### Work to be completed
Provide the records once more, identical to the original.
=== The data ===
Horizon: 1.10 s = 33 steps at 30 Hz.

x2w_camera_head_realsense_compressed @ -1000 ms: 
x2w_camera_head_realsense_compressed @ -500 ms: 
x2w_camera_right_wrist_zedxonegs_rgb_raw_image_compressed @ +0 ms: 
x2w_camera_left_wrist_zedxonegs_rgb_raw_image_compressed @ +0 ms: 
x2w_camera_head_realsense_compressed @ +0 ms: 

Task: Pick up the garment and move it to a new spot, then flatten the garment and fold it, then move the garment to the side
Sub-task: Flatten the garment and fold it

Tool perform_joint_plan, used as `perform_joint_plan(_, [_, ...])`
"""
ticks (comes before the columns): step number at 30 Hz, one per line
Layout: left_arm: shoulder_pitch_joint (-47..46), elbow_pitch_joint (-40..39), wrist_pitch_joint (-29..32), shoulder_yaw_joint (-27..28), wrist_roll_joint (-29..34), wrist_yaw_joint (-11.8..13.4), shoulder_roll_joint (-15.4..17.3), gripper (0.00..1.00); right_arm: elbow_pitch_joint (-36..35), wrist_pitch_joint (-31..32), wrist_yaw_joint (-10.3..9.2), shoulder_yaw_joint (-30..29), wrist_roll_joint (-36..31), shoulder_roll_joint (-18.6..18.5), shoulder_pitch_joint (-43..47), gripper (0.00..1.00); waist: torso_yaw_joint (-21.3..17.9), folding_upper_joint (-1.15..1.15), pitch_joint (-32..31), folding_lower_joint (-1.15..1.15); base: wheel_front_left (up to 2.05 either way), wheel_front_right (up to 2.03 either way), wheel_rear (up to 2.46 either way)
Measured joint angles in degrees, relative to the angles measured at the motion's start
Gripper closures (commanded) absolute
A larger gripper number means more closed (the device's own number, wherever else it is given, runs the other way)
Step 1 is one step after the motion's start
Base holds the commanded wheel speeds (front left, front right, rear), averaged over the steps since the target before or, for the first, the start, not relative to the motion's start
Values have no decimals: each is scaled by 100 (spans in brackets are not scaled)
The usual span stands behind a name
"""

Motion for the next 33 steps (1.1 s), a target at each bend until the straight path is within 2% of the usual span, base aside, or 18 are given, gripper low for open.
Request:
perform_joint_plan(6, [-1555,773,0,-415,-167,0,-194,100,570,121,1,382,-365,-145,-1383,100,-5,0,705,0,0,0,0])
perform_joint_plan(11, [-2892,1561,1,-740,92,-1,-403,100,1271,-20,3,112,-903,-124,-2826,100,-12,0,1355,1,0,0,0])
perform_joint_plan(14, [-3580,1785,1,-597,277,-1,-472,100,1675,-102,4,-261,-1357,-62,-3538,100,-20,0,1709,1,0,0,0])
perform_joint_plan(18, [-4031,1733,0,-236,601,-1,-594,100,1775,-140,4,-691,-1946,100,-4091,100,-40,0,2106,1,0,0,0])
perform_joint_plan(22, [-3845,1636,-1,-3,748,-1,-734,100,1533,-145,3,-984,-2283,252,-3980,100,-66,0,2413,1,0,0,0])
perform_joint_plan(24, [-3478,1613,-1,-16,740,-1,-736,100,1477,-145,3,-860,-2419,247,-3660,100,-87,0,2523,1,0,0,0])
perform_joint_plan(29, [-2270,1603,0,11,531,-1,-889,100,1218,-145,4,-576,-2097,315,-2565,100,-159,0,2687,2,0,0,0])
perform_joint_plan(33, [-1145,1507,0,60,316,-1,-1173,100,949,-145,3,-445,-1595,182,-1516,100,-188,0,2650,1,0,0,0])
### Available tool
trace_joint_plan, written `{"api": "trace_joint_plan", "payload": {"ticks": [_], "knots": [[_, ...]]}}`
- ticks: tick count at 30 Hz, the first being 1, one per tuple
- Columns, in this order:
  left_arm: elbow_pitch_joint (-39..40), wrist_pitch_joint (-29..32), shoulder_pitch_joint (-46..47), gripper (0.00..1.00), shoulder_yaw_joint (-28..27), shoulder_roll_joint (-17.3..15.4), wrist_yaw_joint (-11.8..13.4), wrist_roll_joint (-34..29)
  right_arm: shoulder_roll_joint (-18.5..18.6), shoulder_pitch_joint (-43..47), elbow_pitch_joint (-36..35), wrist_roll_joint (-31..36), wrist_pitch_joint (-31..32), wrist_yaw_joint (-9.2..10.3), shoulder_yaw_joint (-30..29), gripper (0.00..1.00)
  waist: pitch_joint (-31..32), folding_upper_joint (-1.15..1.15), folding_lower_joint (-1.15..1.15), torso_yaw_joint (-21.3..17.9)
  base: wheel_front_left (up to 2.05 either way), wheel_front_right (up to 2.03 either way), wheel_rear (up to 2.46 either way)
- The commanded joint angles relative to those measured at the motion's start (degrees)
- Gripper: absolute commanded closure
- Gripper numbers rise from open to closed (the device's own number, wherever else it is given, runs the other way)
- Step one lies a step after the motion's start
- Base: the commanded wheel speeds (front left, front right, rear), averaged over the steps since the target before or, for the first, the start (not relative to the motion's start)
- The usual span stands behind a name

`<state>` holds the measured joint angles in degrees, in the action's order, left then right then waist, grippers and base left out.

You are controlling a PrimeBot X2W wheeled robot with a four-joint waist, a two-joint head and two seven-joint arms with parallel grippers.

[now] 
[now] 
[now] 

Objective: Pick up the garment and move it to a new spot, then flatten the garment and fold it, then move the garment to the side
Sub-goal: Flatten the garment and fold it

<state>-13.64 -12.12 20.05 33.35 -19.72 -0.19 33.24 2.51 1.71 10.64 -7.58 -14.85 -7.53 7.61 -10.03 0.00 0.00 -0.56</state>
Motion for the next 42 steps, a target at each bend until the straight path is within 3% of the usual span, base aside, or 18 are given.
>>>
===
### Your response
Horizon: 1.10 s = 33 steps at 30 Hz.

x2w_camera_head_realsense_compressed @ -1000 ms: 
x2w_camera_head_realsense_compressed @ -500 ms: 
x2w_camera_right_wrist_zedxonegs_rgb_raw_image_compressed @ +0 ms: 
x2w_camera_left_wrist_zedxonegs_rgb_raw_image_compressed @ +0 ms: 
x2w_camera_head_realsense_compressed @ +0 ms: 

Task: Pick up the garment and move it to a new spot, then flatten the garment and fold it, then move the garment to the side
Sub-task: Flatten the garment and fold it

Tool perform_joint_plan, used as `perform_joint_plan(_, [_, ...])`
"""
ticks (comes before the columns): step number at 30 Hz, one per line
Layout: left_arm: shoulder_pitch_joint (-47..46), elbow_pitch_joint (-40..39), wrist_pitch_joint (-29..32), shoulder_yaw_joint (-27..28), wrist_roll_joint (-29..34), wrist_yaw_joint (-11.8..13.4), shoulder_roll_joint (-15.4..17.3), gripper (0.00..1.00); right_arm: elbow_pitch_joint (-36..35), wrist_pitch_joint (-31..32), wrist_yaw_joint (-10.3..9.2), shoulder_yaw_joint (-30..29), wrist_roll_joint (-36..31), shoulder_roll_joint (-18.6..18.5), shoulder_pitch_joint (-43..47), gripper (0.00..1.00); waist: torso_yaw_joint (-21.3..17.9), folding_upper_joint (-1.15..1.15), pitch_joint (-32..31), folding_lower_joint (-1.15..1.15); base: wheel_front_left (up to 2.05 either way), wheel_front_right (up to 2.03 either way), wheel_rear (up to 2.46 either way)
Measured joint angles in degrees, relative to the angles measured at the motion's start
Gripper closures (commanded) absolute
A larger gripper number means more closed (the device's own number, wherever else it is given, runs the other way)
Step 1 is one step after the motion's start
Base holds the commanded wheel speeds (front left, front right, rear), averaged over the steps since the target before or, for the first, the start, not relative to the motion's start
Values have no decimals: each is scaled by 100 (spans in brackets are not scaled)
The usual span stands behind a name
"""

Motion for the next 33 steps (1.1 s), a target at each bend until the straight path is within 2% of the usual span, base aside, or 18 are given, gripper low for open.
Request:
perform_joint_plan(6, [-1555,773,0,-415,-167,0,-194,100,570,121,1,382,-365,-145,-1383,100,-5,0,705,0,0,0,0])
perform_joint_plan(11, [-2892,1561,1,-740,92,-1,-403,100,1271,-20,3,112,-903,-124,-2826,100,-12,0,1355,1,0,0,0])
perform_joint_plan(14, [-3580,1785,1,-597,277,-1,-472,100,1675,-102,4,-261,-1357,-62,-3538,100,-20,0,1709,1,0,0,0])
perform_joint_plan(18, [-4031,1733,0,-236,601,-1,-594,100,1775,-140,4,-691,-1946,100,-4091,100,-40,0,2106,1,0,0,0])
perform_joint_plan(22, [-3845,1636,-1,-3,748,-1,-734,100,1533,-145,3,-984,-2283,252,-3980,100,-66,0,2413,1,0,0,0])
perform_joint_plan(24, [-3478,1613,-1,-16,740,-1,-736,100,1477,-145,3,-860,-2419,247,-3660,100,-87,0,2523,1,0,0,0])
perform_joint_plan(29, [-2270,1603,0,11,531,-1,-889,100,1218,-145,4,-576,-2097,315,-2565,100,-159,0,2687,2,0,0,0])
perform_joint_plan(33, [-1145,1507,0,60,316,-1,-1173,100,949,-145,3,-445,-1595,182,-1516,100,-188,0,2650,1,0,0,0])
### Available tool
trace_joint_plan, written `{"api": "trace_joint_plan", "payload": {"ticks": [_], "knots": [[_, ...]]}}`
- ticks: tick count at 30 Hz, the first being 1, one per tuple
- Columns, in this order:
  left_arm: elbow_pitch_joint (-39..40), wrist_pitch_joint (-29..32), shoulder_pitch_joint (-46..47), gripper (0.00..1.00), shoulder_yaw_joint (-28..27), shoulder_roll_joint (-17.3..15.4), wrist_yaw_joint (-11.8..13.4), wrist_roll_joint (-34..29)
  right_arm: shoulder_roll_joint (-18.5..18.6), shoulder_pitch_joint (-43..47), elbow_pitch_joint (-36..35), wrist_roll_joint (-31..36), wrist_pitch_joint (-31..32), wrist_yaw_joint (-9.2..10.3), shoulder_yaw_joint (-30..29), gripper (0.00..1.00)
  waist: pitch_joint (-31..32), folding_upper_joint (-1.15..1.15), folding_lower_joint (-1.15..1.15), torso_yaw_joint (-21.3..17.9)
  base: wheel_front_left (up to 2.05 either way), wheel_front_right (up to 2.03 either way), wheel_rear (up to 2.46 either way)
- The commanded joint angles relative to those measured at the motion's start (degrees)
- Gripper: absolute commanded closure
- Gripper numbers rise from open to closed (the device's own number, wherever else it is given, runs the other way)
- Step one lies a step after the motion's start
- Base: the commanded wheel speeds (front left, front right, rear), averaged over the steps since the target before or, for the first, the start (not relative to the motion's start)
- The usual span stands behind a name

`<state>` holds the measured joint angles in degrees, in the action's order, left then right then waist, grippers and base left out.

You are controlling a PrimeBot X2W wheeled robot with a four-joint waist, a two-joint head and two seven-joint arms with parallel grippers.

[now] 
[now] 
[now] 

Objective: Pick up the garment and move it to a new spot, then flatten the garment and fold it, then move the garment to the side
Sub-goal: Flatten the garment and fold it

<state>-13.64 -12.12 20.05 33.35 -19.72 -0.19 33.24 2.51 1.71 10.64 -7.58 -14.85 -7.53 7.61 -10.03 0.00 0.00 -0.56</state>
Motion for the next 42 steps, a target at each bend until the straight path is within 3% of the usual span, base aside, or 18 are given.
>>>

This is the complete output.